En este blog comentamos, hace algún tiempo, las presiones de los sindicatos para que la indemnización por despido no fuera reglada como hasta ahora, sino que se fijase, caso por caso, atendiendo a variables de todo tipo. Un sindiós que reventaría el mercado de trabajo al hacer imposible para los empleadores cuantificar el coste de los puestos de trabajo que creaban o mantenían, al desconocer por completo el coste del despido. Los sindicatos se apoyaban en el Comité Europeo de Derechos Sociales (CEDS) que apuntó, tras dos demandas de UGT y CCOO, que la indemnización por despido improcedente en España era insuficiente y que no reparaba en todos los casos el daño causado a través del despido, siguiendo el 24.b de la Carta Social Europea.
El ET establece un límite máximo para el despido improcedente de 33 días/año trabajado con un límite de 24 mensualidades. Mientras, la Carta Social Europea habla del derecho de los trabajadores despedidos sin razón válida a recibir “una indemnización adecuada u otra reparación apropiada”. El CEDS resolvió que los topes máximos de la normativa española “no son suficientemente elevados para reparar el perjuicio sufrido por la víctima en todos los casos y ser disuasorios para el empresario”. En este contexto, el TS dictó varias STS, en julio y noviembre de 2025, donde confirmaba su rechazo a subir las indemnizaciones por despido improcedente en la vía judicial atendiendo a las circunstancias de cada caso, al entender que la indemnización tasada actual por despido improcedente resulta adecuada. En el caso analizado, estimó parcialmente el recurso de la empresa y anuló la indemnización adicional de 46.728,24€ acordada por el TSJ de Cataluña.
La STS de julio 2025 rechazó el incremento, para el despido improcedente, de las cantidades previstas en el 56.1 ET, confirmando que ese tope máximo no supone una vulneración ni del 10 del Convenio 158 OIT, ni del 24 de la Carta Social Europea.
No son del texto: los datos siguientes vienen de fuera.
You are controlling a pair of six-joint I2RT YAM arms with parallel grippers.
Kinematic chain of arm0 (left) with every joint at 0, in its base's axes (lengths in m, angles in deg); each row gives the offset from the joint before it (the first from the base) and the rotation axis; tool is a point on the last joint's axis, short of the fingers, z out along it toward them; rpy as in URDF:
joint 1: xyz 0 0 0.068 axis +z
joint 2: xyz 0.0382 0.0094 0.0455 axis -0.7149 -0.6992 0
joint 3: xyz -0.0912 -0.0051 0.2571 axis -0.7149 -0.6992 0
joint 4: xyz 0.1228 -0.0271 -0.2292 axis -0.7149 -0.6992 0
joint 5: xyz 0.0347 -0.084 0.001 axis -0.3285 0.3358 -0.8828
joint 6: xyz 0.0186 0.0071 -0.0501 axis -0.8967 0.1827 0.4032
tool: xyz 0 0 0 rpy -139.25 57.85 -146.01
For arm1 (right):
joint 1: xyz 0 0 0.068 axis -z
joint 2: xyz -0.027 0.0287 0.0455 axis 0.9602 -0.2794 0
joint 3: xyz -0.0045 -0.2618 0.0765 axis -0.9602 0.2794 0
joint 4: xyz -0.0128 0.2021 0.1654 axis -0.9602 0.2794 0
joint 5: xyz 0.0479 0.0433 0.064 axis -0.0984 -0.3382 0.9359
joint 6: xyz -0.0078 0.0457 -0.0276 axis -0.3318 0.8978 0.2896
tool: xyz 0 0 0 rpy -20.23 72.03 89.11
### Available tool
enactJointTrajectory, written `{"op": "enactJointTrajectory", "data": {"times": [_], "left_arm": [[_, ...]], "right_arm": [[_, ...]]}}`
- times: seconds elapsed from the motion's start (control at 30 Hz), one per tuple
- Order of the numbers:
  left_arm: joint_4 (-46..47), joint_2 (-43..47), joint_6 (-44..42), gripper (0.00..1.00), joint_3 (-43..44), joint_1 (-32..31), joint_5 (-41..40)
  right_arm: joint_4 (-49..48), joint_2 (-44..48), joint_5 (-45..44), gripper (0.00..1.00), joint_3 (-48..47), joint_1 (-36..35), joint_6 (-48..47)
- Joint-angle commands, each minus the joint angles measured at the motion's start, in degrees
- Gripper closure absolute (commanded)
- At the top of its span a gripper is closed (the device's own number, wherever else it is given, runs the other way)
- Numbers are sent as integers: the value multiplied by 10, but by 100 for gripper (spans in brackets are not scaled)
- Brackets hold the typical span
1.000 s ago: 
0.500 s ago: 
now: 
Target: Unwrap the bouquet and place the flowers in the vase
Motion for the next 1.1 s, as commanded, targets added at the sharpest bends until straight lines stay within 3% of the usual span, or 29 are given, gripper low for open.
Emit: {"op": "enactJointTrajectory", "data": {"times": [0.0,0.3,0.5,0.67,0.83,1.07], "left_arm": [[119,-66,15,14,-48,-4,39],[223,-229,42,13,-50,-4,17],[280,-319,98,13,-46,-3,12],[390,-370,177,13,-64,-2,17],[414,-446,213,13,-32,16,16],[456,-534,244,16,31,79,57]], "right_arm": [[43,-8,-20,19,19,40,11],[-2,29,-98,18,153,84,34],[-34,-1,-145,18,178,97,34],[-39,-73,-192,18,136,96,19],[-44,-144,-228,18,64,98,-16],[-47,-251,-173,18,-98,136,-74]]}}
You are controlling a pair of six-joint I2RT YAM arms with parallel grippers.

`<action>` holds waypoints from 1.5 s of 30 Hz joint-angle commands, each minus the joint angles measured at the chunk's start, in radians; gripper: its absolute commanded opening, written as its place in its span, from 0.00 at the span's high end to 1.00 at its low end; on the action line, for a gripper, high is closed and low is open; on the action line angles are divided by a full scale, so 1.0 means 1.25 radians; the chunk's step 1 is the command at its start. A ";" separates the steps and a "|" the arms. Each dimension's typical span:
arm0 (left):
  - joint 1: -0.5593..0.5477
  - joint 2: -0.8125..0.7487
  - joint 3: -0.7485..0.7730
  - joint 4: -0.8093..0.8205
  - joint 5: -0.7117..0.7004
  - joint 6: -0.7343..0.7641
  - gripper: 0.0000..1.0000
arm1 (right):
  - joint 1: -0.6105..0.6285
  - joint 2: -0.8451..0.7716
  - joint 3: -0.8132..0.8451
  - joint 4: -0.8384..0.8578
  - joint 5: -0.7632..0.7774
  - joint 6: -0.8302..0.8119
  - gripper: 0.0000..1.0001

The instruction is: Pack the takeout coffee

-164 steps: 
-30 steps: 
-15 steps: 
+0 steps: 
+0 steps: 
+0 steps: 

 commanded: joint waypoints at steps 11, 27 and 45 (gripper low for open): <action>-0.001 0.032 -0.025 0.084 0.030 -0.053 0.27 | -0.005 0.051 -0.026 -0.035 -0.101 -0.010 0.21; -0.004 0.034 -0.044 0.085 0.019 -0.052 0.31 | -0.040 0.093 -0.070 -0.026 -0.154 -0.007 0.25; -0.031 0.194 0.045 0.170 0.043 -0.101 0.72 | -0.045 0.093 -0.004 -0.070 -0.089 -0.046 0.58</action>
El TS aplicó el control de convencionalidad a la expresión “indemnización adecuada” para calificarla de “literalmente inconcreta” y concluir que “no se trata de mandatos directamente aplicables, sino de declaraciones programáticas, de abierta interpretación, cuya virtualidad concreta exigiría una intervención legislativa”. Por otro lado, hizo hincapié en la seguridad jurídica que proporciona la indemnización tasada del ET, permitiendo que, ante la pérdida de un mismo empleo, los trabajadores sean “reparados en iguales términos”. Finalmente, el TS aclaró que las decisiones del CEDS “no son ejecutivas, ni directamente aplicables entre particulares, ya que, a diferencia del Tribunal Europeo de Derechos Humanos y del Tribunal de Justicia de la Unión Europea, el CEDS no es un órgano jurisdiccional ni sus resoluciones son sentencias”.
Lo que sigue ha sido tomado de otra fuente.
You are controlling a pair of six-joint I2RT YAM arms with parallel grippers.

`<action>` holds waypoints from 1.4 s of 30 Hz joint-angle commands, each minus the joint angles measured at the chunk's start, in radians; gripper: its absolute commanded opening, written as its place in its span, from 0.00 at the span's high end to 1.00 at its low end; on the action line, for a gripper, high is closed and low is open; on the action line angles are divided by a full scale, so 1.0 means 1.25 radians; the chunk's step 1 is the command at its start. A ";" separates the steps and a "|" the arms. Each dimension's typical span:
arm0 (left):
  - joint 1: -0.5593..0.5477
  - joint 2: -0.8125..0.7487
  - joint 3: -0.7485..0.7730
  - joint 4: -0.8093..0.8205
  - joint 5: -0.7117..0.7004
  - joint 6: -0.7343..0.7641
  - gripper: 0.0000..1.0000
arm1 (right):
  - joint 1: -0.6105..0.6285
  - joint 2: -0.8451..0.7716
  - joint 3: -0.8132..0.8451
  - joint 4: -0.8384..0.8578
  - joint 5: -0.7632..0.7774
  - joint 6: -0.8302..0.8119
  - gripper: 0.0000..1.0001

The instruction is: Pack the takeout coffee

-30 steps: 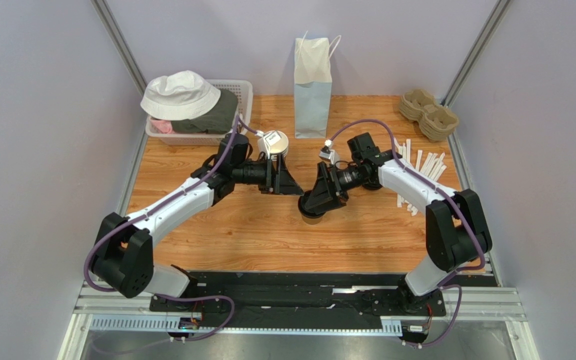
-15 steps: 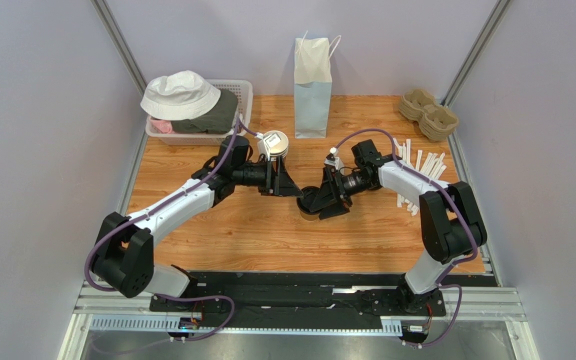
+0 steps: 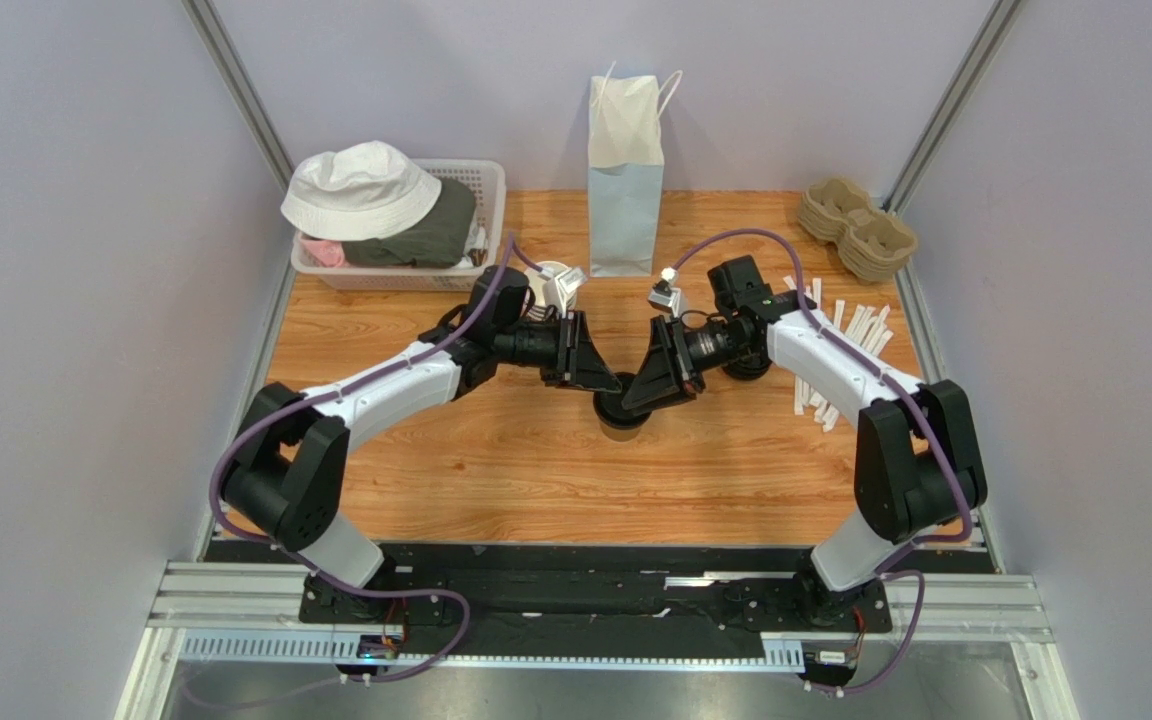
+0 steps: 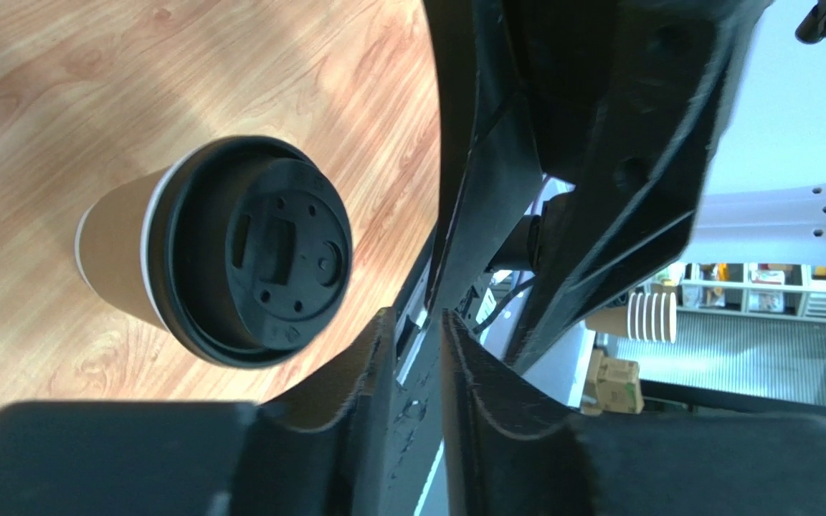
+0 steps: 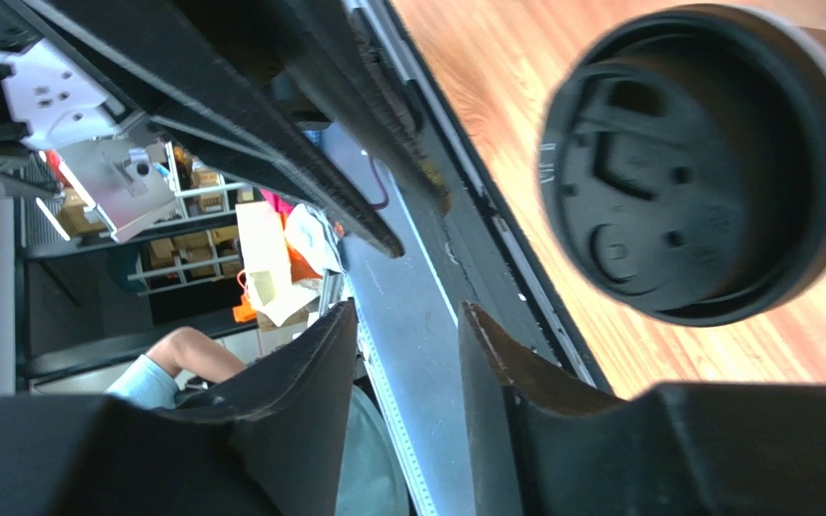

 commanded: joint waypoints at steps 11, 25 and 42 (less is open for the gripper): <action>0.002 0.124 0.024 0.085 0.019 -0.066 0.91 | -0.043 0.144 0.037 0.032 -0.014 -0.001 0.67; 0.008 0.204 -0.004 0.065 0.018 -0.081 1.00 | -0.075 0.250 0.003 0.020 -0.016 0.019 0.92; 0.031 0.256 -0.058 0.080 0.018 -0.048 1.00 | -0.086 0.309 -0.021 0.062 0.095 0.010 0.95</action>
La STS 5623/2025 de noviembre de 2025 confirma esa Doctrina de que la indemnización por despido improcedente fijada en el 56.1 ET es un sistema de resarcimiento tasado que ofrece seguridad jurídica y uniformidad. Reitera que el Convenio 158 de la OIT y el 24 de la Carta Social Europea son normas programáticas que no tienen aplicación directa y que no pueden desplazar la normativa interna española.
En definitiva, que cualquier cambio en la indemnización por despido deberá venir bien del Legislador Nacional bien de la negociación colectiva por lo que esa locura del ‘despido individualizado’ parece acabar aquí.